▶ **Exercise goal**
Your answer must hold only the lines below from the line containing "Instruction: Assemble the" through the line containing "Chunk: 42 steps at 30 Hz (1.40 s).", each reproduced exactly.
* * * * *
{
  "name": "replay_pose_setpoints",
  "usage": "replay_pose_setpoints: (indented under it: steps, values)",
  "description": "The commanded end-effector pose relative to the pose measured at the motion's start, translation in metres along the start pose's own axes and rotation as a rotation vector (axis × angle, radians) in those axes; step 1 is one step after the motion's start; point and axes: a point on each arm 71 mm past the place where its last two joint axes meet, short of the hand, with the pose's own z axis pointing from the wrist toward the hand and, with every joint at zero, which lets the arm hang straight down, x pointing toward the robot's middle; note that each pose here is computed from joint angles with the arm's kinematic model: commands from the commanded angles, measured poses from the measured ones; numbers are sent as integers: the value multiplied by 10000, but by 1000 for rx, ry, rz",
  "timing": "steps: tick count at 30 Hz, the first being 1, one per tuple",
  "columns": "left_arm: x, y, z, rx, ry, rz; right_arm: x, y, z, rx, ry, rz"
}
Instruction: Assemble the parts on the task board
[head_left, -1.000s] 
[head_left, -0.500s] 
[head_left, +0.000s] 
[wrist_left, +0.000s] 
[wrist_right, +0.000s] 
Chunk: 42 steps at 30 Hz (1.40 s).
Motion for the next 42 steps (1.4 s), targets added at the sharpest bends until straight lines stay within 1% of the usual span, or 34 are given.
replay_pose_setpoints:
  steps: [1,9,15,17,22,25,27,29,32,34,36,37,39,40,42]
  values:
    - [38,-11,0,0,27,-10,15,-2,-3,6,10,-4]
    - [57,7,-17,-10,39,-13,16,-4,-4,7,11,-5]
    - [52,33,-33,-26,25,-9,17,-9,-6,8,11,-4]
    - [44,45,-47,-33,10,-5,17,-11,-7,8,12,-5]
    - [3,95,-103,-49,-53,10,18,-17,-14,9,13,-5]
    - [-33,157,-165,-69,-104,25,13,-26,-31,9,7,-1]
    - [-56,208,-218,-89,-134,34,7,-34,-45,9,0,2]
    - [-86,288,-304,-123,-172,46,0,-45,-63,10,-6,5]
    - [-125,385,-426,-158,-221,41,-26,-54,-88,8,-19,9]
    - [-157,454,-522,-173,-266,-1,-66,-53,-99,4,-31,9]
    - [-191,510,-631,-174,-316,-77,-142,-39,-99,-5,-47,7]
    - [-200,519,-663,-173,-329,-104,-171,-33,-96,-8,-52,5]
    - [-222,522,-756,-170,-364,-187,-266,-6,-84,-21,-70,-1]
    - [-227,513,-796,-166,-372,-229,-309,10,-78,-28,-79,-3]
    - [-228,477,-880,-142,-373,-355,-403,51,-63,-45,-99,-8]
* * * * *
▶ **Exercise answer**
Instruction: Assemble the parts on the task board
[head_left, -1.000s] 
[head_left, -0.500s] 
[head_left, +0.000s] 
[wrist_left, +0.000s] 
[wrist_right, +0.000s] 
Chunk: 42 steps at 30 Hz (1.40 s).

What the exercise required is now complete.